La pratique constitutionnelle des pays sans Constitution écrite s’inspire, au cas échéant, de ce qui est appelé des « constitutional conventions », des pratiques non écrites propres à eux.

Il est évident que la comparaison avec la pratique des Etats a des limites. Il faut se rappeler que l’organisation politique de notre société a pour fondement le principe de la séparation des pouvoirs. L’existence des différents organes du pouvoir et leur composition sont des matières, parmi d’autres, qui sont spécifiquement régies par notre Constitution.

C’est pour dire que c’est dans la Constitution elle-même, ayant en tête l’article premier qui fait de Maurice un état démocratique, que doit être recherchée la réponse à nos interrogations.

Comme tout texte juridique, la Constitution est soumise à l’interprétation de ses dispositions dès lors qu’apparait un doute ou une certaine incertitude quant à leur portée véritable. L’institution ayant juridiction à procéder à cet exercice est la Cour Suprême, d’où la question qui lui a été soumise dans la plainte constitutionnelle à l’effet que la démission du poste de Premier ministre impacte directement sur le statut du démissionnaire de membre de l’Assemblée nationale.

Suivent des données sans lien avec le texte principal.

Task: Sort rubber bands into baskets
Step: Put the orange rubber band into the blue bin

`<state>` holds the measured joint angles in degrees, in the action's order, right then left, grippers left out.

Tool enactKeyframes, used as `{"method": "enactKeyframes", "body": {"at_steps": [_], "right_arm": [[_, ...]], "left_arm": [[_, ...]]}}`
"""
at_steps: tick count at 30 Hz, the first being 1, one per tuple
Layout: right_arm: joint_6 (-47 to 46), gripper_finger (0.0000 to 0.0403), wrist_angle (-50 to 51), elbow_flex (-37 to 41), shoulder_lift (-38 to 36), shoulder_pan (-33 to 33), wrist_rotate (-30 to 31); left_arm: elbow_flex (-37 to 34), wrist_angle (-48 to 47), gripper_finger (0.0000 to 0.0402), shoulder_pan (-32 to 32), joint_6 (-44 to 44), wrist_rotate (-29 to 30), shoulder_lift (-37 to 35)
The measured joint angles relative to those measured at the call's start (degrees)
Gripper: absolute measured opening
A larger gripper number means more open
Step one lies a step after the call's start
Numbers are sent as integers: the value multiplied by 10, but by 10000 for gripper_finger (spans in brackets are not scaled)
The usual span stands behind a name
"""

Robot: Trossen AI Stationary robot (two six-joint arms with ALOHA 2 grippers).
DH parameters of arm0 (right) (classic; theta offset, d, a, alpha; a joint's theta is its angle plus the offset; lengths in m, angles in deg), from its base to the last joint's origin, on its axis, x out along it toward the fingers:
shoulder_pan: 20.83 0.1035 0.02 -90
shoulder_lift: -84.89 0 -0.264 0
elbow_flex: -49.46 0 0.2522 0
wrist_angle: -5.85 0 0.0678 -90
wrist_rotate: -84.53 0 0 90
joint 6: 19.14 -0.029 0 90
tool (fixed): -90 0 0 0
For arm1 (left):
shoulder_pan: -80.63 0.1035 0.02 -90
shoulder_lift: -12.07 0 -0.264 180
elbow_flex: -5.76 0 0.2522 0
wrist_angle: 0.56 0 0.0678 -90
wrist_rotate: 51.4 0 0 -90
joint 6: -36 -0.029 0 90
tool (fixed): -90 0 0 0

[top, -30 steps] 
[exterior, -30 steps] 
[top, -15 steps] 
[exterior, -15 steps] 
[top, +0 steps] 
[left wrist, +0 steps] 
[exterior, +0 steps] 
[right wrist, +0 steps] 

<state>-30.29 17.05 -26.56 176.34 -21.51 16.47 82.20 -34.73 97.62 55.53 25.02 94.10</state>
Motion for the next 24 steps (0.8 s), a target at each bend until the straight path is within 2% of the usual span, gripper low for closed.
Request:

Permettez-moi de faire référence à l’article premier de la Constitution. Cet article est érigé par les plus hautes instances de notre système juridique, y compris le Conseil privé, au rang d’article le plus important de toute notre Constitution et consacre le statut démocratique de notre République. La démocratie, telle qu’elle est entendue par la Constitution, implique nécessairement un respect scrupuleux des dispositions constitutionnelles.

* Diriez-vous donc que, eu égard de l’Article 1 de notre Constitution et la nature démocratique de l’Etat, la passation des pouvoirs a été faite dans le respect de et selon la philosophie démocratique de la République de Maurice ?

La République de Maurice a un Président dans un système qui n’est pas un régime présidentiel. Ses fonctions s’apparentent, pour beaucoup, à celles du Gouverneur-Général avant l’accession au statut de République.

Malgré le fait que le Président soit désigné à la suite d’un vote parlementaire, on ne peut s’empêcher de penser que cela n’est, en réalité, qu’une quasi-nomination.

Cette nomination est l’œuvre de l’Exécutif effectif, c’est-à-dire théoriquement du cabinet ministériel, mais plus concrètement celle du Premier ministre, ce qui peut engendrer une certaine perception de subordination dans la pratique.

Bien que les principaux pouvoirs conférés à la Présidence par la Constitution s’exerce après ‘consultation’ et, donc, avec le ‘concours’ du Premier ministre, il existe cependant d’autres où la Présidence doit s’affranchir de tout ‘concours’ et les exercer en conformité avec les dispositions expresses de la Constitution.

La passation des pouvoirs laisse l’impression qu’elle a été effectuée avec une certaine absence d’égard et de considération envers la fonction de la Présidence.

La désignation de son successeur avant sa démission est un acte inconsidéré du Premier ministre sortant même si cette succession paraît comme une évidence.

L’exercice des fonctions de la Présidence était, dès lors, compromis et même les apparences de démocratie constitutionnelle ne pouvaient plus être sauvegardées.

La Présidence n’a pas pu exercer ses pouvoirs également dans le cadre prévu par la Constitution où il existe une indisponibilité du Premier ministre pour assumer ses fonctions pour cause de maladie.

Pour en revenir plus spécifiquement à votre question, il en résulte, dès lors, que toute interférence avec le fonctionnement démocratique de l’Etat telle que le non-respect des injonctions de la Constitution entraine objectivement une entorse à l’article 1 de la Constitution.

* Voulez-vous dire que la Présidente aurait bien pu dire au Premier ministre sortant : « Hold it ! Les choses ne se passent pas ainsi » ?

La Présidence s’est vu conférer le statut de garant de la Constitution, suite à un amendement constitutionnel. C’est une fonction que seule la Cour Suprême a en réalité la possibilité effective d’assumer.

La seule façon, alors, pour la Présidence d’assurer un certain respect de la Constitution, c’est de veiller à ce que les pouvoirs exclusifs conférés à elles soient scrupuleusement respectés.

Les circonstances connues de cette passation des pouvoirs laissent apparaitre certains doutes que tel a été effectivement le cas.